Antibodies - Charles Stross

 Antibodies - Charles Stross


Charles Stross is a highly successful and award-winning science fiction author. At the time that Antibodies was published, he was just beginning to build a reputation as a writer of fiction, though he was known for his non-fiction work in Computer Shopper magazine. He had also gained some success in writing for and about Dungeons & Dragons in White Dwarf.


Antibodies was published in Interzone magazine in July 2000. It was nominated for the 2001 Sturgeon and Locus awards in its category. Gardner Dozois selected the story for The Year’s Best Science Fiction: Eighteenth Annual Collection. A couple of years later, Dozois and Jack Dann included Antibodies in their themed anthology AIs.

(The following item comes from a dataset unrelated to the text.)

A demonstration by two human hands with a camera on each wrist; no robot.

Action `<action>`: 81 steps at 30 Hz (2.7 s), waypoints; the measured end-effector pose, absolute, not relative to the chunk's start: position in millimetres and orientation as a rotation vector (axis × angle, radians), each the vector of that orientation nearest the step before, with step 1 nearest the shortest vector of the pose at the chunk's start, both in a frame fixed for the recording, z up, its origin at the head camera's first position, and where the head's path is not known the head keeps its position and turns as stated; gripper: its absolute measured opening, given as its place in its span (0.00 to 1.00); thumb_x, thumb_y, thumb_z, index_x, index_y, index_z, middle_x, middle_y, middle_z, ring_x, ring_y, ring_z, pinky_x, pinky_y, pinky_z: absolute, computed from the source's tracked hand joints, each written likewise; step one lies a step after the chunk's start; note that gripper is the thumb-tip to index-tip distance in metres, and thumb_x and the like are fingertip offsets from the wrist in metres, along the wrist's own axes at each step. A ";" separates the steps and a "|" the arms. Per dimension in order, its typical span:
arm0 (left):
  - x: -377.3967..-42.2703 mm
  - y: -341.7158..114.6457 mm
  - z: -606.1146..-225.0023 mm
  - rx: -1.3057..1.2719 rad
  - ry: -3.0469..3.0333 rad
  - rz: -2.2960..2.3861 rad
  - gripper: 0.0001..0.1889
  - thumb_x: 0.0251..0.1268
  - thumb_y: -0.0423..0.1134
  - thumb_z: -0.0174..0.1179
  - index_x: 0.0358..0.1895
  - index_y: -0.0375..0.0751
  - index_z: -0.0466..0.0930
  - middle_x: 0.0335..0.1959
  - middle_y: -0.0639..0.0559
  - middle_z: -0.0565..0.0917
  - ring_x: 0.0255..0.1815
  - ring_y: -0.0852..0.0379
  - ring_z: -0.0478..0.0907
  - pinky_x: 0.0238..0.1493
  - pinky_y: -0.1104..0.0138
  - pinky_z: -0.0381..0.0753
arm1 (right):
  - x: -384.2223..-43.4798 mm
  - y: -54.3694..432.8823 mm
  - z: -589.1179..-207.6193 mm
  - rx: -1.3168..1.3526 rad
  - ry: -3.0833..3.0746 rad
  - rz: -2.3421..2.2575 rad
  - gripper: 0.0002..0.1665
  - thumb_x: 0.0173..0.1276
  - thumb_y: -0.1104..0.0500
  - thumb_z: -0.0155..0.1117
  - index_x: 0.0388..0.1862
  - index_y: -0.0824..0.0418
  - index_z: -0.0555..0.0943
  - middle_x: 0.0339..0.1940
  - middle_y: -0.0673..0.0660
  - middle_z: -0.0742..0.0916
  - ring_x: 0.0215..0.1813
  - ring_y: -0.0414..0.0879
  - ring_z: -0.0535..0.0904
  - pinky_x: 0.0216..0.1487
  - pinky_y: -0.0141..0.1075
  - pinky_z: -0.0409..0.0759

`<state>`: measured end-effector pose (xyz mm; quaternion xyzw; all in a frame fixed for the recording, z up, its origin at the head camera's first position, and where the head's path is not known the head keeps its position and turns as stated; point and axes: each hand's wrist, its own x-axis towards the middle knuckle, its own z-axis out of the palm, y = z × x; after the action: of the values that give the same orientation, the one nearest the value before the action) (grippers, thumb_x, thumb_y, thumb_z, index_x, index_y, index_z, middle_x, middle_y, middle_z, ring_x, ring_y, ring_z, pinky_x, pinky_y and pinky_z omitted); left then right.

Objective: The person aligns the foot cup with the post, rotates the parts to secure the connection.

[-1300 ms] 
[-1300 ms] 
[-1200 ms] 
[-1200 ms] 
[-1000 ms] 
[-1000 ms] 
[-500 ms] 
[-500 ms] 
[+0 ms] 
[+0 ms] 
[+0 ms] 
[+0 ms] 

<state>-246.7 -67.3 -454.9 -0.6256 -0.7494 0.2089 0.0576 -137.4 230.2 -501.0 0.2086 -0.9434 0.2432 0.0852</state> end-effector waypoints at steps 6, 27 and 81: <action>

Stross’s best stories are characterized by strikingly original concepts. He has a good grasp of how to expand upon hard science fiction in order to construct a compelling narrative. At times, I find his addiction to humour to be intrusive. This can derail my engagement in his writing, as he produces a strange and disturbing amalgam of Gregory Benford, H P Lovecraft and Terry Pratchett. In Antibodies, the concept is thought-provoking, the narrative is pacy, and the quirky humour is, mostly, under control.


The opening of the story seems almost excessively geeky, but Stross trusts his readers, feeding necessary information as the narrative progresses, all the way to the chilling and unsuspected final sentence. It makes a powerful and compelling read, and it leaves the reader with plenty to think about.